• **Exercise aim**: Using the entries below, write out the line with "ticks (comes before", the line with "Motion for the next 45", and every line in between, exactly as each is written.

• **Excerpted data**:
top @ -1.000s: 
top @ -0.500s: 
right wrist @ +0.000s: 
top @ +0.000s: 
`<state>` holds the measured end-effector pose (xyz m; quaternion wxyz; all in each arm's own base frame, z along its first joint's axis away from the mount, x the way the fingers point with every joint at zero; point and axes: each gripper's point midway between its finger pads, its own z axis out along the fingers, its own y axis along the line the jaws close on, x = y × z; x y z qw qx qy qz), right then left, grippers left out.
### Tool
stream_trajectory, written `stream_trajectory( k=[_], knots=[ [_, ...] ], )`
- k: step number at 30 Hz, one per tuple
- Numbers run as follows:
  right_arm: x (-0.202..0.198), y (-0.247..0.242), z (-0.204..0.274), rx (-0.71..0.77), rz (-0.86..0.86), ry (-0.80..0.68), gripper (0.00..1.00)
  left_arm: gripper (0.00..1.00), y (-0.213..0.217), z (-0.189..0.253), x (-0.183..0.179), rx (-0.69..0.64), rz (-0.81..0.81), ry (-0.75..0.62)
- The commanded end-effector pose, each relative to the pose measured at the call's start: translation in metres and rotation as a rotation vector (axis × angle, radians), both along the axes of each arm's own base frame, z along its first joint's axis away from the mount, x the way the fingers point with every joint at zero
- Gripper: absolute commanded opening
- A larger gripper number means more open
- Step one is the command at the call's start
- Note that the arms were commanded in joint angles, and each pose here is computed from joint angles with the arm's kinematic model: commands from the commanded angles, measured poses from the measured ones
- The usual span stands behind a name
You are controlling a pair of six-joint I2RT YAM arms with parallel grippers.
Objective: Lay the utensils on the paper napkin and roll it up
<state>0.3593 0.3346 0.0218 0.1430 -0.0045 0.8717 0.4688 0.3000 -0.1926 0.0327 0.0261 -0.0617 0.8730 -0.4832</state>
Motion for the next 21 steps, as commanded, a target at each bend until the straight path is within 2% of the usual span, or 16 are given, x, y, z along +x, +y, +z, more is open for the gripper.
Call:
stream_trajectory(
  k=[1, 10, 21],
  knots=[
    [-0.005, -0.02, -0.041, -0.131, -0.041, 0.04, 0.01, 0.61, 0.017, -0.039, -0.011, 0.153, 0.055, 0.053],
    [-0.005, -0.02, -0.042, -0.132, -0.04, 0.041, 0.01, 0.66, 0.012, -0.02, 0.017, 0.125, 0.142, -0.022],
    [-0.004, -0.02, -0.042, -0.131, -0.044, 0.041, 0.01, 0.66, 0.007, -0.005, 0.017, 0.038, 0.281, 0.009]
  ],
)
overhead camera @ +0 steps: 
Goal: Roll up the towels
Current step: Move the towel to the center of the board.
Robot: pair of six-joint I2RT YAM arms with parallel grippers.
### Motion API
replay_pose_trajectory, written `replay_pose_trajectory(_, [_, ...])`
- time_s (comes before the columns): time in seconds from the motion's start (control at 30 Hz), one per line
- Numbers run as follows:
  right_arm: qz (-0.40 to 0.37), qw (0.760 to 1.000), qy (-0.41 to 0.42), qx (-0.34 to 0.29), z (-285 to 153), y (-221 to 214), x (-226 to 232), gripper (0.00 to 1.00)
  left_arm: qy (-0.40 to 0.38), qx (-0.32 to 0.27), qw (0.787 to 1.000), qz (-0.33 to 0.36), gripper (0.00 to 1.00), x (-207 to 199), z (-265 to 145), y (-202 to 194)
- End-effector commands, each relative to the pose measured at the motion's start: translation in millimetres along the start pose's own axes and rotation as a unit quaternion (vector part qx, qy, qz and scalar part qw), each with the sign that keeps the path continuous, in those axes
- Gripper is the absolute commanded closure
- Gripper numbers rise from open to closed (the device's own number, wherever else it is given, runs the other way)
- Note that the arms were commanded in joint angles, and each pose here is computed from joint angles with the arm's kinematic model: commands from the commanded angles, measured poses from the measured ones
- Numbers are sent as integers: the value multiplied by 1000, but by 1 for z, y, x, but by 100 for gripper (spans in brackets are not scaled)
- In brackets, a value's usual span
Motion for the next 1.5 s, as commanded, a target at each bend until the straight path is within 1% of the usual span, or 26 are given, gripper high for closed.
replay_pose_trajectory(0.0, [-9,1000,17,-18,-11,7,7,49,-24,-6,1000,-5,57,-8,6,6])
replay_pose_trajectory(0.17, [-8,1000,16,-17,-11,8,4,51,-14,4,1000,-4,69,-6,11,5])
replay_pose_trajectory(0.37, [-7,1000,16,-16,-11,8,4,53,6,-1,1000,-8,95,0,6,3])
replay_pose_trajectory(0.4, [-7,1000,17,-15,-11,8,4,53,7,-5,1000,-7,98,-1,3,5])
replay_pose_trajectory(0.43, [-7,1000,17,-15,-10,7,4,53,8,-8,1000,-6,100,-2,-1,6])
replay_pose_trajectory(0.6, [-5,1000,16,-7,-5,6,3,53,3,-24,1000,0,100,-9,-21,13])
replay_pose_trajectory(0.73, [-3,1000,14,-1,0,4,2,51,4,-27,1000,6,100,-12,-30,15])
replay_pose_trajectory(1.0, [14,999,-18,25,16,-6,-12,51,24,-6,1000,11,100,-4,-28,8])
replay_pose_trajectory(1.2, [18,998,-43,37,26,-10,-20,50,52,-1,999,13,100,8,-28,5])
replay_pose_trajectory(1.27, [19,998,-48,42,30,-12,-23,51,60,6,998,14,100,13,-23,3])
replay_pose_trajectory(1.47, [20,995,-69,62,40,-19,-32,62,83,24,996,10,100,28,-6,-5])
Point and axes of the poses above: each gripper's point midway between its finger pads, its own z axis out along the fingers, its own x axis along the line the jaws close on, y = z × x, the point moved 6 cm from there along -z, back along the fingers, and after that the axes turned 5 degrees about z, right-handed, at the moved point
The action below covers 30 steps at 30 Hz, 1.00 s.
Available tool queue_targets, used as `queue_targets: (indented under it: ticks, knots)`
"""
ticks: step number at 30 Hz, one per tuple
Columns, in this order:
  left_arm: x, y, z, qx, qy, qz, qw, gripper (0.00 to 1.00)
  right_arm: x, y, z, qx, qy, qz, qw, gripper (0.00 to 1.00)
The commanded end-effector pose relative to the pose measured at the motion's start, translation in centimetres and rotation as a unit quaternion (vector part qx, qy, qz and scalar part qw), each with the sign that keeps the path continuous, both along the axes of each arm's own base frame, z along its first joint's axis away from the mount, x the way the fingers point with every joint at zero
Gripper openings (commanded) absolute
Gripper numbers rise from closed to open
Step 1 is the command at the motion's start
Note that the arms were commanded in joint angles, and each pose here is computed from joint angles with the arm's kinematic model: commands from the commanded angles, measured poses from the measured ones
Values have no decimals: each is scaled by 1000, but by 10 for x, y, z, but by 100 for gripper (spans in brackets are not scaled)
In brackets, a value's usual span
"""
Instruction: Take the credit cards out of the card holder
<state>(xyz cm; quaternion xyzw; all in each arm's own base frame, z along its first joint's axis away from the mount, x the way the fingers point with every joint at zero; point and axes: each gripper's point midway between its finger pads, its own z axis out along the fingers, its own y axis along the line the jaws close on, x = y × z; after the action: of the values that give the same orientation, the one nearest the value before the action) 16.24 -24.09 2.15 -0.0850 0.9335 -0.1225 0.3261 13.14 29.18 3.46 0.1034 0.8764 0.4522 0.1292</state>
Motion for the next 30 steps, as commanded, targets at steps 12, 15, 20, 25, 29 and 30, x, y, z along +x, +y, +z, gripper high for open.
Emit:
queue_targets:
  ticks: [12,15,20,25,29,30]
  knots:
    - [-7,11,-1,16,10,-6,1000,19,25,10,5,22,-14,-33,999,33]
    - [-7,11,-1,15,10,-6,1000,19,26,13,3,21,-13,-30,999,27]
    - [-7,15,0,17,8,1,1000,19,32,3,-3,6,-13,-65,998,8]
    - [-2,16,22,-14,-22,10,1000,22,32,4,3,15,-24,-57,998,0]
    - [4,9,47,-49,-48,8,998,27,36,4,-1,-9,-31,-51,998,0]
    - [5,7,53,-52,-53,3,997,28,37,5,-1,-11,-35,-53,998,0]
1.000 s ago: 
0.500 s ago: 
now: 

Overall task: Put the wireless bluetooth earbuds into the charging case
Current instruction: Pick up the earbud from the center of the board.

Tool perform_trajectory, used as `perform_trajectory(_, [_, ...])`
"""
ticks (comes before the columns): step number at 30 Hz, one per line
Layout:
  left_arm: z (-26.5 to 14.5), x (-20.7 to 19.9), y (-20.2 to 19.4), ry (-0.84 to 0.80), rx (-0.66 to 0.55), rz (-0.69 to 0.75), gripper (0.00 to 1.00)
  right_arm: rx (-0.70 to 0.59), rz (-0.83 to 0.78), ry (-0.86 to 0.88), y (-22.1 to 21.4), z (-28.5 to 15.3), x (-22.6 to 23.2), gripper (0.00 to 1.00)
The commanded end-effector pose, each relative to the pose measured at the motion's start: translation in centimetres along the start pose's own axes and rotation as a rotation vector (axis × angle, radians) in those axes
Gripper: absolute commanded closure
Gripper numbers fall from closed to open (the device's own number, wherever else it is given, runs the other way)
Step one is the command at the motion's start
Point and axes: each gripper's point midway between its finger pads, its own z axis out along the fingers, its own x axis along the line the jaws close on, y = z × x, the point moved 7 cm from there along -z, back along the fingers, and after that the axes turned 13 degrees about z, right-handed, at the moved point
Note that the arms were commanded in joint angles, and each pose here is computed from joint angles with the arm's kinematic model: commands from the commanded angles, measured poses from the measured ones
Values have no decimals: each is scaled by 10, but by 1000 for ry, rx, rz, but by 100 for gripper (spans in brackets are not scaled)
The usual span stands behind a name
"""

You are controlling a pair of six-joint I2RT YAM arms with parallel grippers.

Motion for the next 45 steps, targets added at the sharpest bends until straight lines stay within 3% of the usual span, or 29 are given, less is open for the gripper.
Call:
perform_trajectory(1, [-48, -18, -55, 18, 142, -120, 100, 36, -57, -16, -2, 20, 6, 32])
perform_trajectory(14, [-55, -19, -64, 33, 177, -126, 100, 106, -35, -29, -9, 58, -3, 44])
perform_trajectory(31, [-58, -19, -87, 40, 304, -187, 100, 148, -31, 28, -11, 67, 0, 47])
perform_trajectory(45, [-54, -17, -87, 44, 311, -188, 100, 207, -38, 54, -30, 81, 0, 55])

• **Expected output**:
ticks (comes before the columns): step number at 30 Hz, one per line
Layout:
  left_arm: z (-26.5 to 14.5), x (-20.7 to 19.9), y (-20.2 to 19.4), ry (-0.84 to 0.80), rx (-0.66 to 0.55), rz (-0.69 to 0.75), gripper (0.00 to 1.00)
  right_arm: rx (-0.70 to 0.59), rz (-0.83 to 0.78), ry (-0.86 to 0.88), y (-22.1 to 21.4), z (-28.5 to 15.3), x (-22.6 to 23.2), gripper (0.00 to 1.00)
The commanded end-effector pose, each relative to the pose measured at the motion's start: translation in centimetres along the start pose's own axes and rotation as a rotation vector (axis × angle, radians) in those axes
Gripper: absolute commanded closure
Gripper numbers fall from closed to open (the device's own number, wherever else it is given, runs the other way)
Step one is the command at the motion's start
Point and axes: each gripper's point midway between its finger pads, its own z axis out along the fingers, its own x axis along the line the jaws close on, y = z × x, the point moved 7 cm from there along -z, back along the fingers, and after that the axes turned 13 degrees about z, right-handed, at the moved point
Note that the arms were commanded in joint angles, and each pose here is computed from joint angles with the arm's kinematic model: commands from the commanded angles, measured poses from the measured ones
Values have no decimals: each is scaled by 10, but by 1000 for ry, rx, rz, but by 100 for gripper (spans in brackets are not scaled)
The usual span stands behind a name
"""

You are controlling a pair of six-joint I2RT YAM arms with parallel grippers.

Motion for the next 45 steps, targets added at the sharpest bends until straight lines stay within 3% of the usual span, or 29 are given, less is open for the gripper.

No additional output is required.